Work to complete:
From the records below, please print only the lines from the one containing "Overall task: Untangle" through the one containing "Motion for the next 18", both included. Skip the pictures.

(Dataset items)
((
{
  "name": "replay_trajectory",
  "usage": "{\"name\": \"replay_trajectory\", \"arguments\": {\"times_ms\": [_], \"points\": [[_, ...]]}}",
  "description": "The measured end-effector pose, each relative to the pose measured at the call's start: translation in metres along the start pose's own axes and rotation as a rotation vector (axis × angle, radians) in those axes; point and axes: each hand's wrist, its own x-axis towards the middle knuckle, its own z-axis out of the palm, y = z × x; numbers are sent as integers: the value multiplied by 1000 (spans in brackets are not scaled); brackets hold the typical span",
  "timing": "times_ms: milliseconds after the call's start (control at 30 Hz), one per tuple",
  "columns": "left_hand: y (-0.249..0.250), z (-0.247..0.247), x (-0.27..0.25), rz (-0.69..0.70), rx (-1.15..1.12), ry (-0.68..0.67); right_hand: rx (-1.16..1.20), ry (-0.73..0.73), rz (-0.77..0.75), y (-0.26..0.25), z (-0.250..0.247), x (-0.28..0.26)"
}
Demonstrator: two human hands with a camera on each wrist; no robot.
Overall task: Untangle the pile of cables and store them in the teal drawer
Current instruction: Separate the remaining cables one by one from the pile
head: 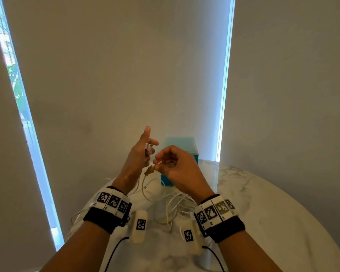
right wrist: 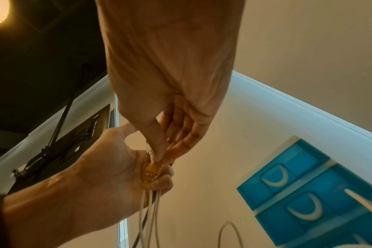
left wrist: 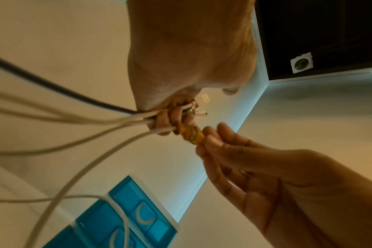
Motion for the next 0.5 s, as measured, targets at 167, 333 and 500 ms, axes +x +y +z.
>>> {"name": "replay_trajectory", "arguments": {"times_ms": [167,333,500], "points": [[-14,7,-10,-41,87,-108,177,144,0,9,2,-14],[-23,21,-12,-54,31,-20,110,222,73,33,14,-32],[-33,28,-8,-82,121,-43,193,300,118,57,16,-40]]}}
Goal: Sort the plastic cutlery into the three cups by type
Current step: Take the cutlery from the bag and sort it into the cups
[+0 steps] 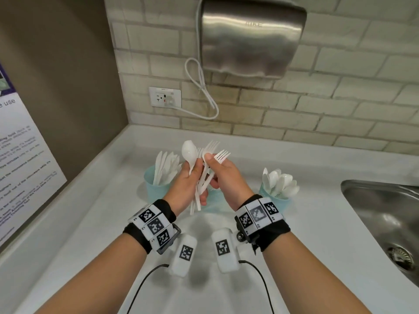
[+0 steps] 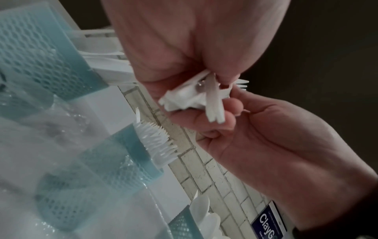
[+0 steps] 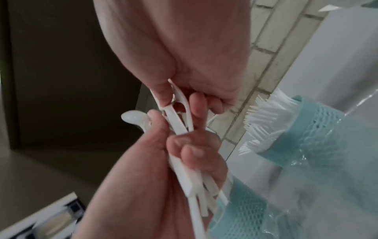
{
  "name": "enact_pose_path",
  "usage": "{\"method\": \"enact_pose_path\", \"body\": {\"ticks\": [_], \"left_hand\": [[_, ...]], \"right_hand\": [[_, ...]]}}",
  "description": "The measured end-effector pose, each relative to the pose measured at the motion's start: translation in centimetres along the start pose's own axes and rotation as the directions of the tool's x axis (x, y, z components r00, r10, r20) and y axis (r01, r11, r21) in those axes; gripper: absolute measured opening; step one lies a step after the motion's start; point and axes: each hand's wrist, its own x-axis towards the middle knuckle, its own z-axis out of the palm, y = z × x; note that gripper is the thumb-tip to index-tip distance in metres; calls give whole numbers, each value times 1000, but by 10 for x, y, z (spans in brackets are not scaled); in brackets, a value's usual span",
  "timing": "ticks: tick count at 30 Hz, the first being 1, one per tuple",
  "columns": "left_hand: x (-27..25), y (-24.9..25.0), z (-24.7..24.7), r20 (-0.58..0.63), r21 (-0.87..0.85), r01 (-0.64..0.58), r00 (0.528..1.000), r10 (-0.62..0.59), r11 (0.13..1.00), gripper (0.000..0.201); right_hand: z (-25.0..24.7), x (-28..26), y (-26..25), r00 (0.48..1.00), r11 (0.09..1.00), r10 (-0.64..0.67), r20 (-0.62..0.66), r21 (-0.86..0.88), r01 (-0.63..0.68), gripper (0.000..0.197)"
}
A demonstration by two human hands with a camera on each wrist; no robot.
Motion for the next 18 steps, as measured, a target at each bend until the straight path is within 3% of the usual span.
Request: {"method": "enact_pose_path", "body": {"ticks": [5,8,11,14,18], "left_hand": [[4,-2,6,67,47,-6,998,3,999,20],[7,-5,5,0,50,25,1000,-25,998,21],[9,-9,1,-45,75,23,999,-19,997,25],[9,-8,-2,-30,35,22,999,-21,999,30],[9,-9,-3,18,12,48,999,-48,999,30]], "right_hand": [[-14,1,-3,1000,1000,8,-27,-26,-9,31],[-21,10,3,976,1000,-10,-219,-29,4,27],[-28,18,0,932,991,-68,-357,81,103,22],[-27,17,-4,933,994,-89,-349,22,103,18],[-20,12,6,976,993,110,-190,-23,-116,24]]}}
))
Written solution:
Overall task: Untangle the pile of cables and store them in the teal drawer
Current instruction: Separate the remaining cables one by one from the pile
head: 
right wrist: 
left wrist: 
Motion for the next 0.5 s, as measured, targets at 167, 333 and 500 ms, axes +x +y +z.
>>> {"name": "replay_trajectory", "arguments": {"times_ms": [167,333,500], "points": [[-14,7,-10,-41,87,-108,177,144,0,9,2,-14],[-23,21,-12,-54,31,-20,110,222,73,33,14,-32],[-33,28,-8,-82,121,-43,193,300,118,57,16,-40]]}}
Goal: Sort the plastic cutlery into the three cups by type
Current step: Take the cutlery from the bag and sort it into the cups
[+0 steps] 
[+0 steps] 
[+0 steps] 
{
  "name": "enact_pose_path",
  "usage": "{\"method\": \"enact_pose_path\", \"body\": {\"ticks\": [_], \"left_hand\": [[_, ...]], \"right_hand\": [[_, ...]]}}",
  "description": "The measured end-effector pose, each relative to the pose measured at the motion's start: translation in centimetres along the start pose's own axes and rotation as the directions of the tool's x axis (x, y, z components r00, r10, r20) and y axis (r01, r11, r21) in those axes; gripper: absolute measured opening; step one lies a step after the motion's start; point and axes: each hand's wrist, its own x-axis towards the middle knuckle, its own z-axis out of the palm, y = z × x; note that gripper is the thumb-tip to index-tip distance in metres; calls give whole numbers, each value times 1000, but by 10 for x, y, z (spans in brackets are not scaled); in brackets, a value's usual span",
  "timing": "ticks: tick count at 30 Hz, the first being 1, one per tuple",
  "columns": "left_hand: x (-27..25), y (-24.9..25.0), z (-24.7..24.7), r20 (-0.58..0.63), r21 (-0.87..0.85), r01 (-0.64..0.58), r00 (0.528..1.000), r10 (-0.62..0.59), r11 (0.13..1.00), gripper (0.000..0.201); right_hand: z (-25.0..24.7), x (-28..26), y (-26..25), r00 (0.48..1.00), r11 (0.09..1.00), r10 (-0.64..0.67), r20 (-0.62..0.66), r21 (-0.86..0.88), r01 (-0.63..0.68), gripper (0.000..0.197)"
}
A demonstration by two human hands with a camera on each wrist; no robot.
Motion for the next 18 steps, as measured, a target at each bend until the straight path is within 3% of the usual span.

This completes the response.